CHARLOTTE – The U.S. Attorney’s Office on Wednesday filed a motion seeking the dismissal of the 28 charges remaining against Boggs Paving Inc., the Monroe-based company that has pleaded guilty to conspiring to defraud the federal government on road construction contracts totaling more than $87.6 million.
Earlier this month, prosecutors had requested that the case be left on the docket until Boggs Paving complied with requests for information concerning the case. In its filing, the office indicated those requests had been met.
Boggs’s attorneys, Kenneth D. Bell of McGuireWoods LLP and James D. Galyean of Nexsen Pruet LLC, did not respond to emails seeking comment.
Boggs Paving’s September guilty plea to one count of a 29-count indictment was not part of a plea agreement, so the other 28 charges remained active. As of Friday, U.S. District Judge Max O. Cogburn Jr. had not ruled on the motion, which was filed with the U.S. District Court for the Western District of North Carolina in Charlotte.

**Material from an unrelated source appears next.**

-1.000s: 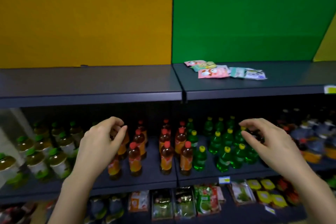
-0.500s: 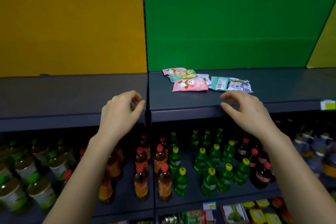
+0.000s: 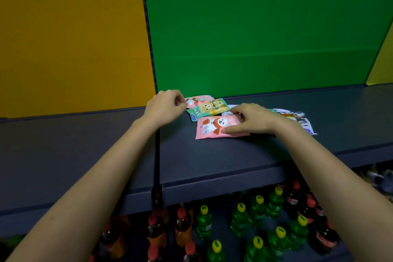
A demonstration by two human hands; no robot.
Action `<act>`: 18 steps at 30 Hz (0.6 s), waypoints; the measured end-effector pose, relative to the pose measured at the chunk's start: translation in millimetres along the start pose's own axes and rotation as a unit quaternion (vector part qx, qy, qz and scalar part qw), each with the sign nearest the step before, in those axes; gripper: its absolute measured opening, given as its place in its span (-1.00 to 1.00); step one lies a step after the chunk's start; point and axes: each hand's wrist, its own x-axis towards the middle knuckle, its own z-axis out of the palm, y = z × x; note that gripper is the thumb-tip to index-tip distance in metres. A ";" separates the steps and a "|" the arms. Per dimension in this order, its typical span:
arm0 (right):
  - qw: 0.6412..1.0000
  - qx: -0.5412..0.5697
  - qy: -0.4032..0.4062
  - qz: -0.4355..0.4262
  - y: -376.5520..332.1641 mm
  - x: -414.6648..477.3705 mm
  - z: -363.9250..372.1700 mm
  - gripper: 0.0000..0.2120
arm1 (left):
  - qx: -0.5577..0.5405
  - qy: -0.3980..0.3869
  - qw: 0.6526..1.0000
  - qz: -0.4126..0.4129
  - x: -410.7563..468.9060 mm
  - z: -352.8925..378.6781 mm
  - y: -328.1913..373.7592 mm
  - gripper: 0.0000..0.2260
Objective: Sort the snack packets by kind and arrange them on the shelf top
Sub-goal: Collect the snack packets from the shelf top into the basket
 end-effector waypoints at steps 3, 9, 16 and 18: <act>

Should the charges be dismissed, next comes sentencing and penalties for the company, five of its current and former officials, and John “Styx” Cuthbertson, the owner of Cuthbertson Trucking Co. Inc., who was indicted as well. All have pleaded guilty to either one or two of the charges against them.
A sentencing date had not been set as of Friday, but U.S. Attorney’s Office spokeswoman Lia Bantavani said it would be in 2015.
The possible sentences range from probation for former Boggs Paving employee Arnold Mann, who was the first to plead guilty under an agreement with prosecutors, to up to 20 years for money laundering conspiracy, to which the paving company’s president and co-owner, Carl Andrew “Drew” Boggs III, pleaded guilty. The charges also carry fines ranging from $250,000 to $500,000, and possible penalties equaling the net proceeds the companies received through the fraudulent contracts.
Boggs Paving was indicted in July 2013 on charges of wire and mail fraud; conspiracy to defraud the federal government; money laundering; and money laundering conspiracy.
The charges resulted from a federal investigation into contracts for road projects in North and South Carolina between January 2003 and December 2012 that were partially funded by the U.S. Department of Transportation. Those contracts required that Boggs Paving subcontract a portion of work to a disadvantaged business enterprise.
Boggs Paving claimed DBE credits for subcontracting $3.75 million of the work to minority-owned Cuthbertson Trucking of Wingate. In fact, according to the U.S. Attorney’s Office, Boggs performed the work and paid Cuthbertson $375,432 as a kickback.
Executives at Boggs Paving were accused of setting up bank accounts in Cuthbertson’s name that were controlled by Boggs employees, and of placing magnetic signs on Boggs Paving trucks that bore Cuthbertson’s company name.
In the original indictment, Boggs Paving, four company executives, Cuthbertson Trucking and Styx Cuthbertson were charged with 29 counts. In October 2013, a superseding indictment added Mann and an additional charge against Cuthbertson of making a false statement to a bank.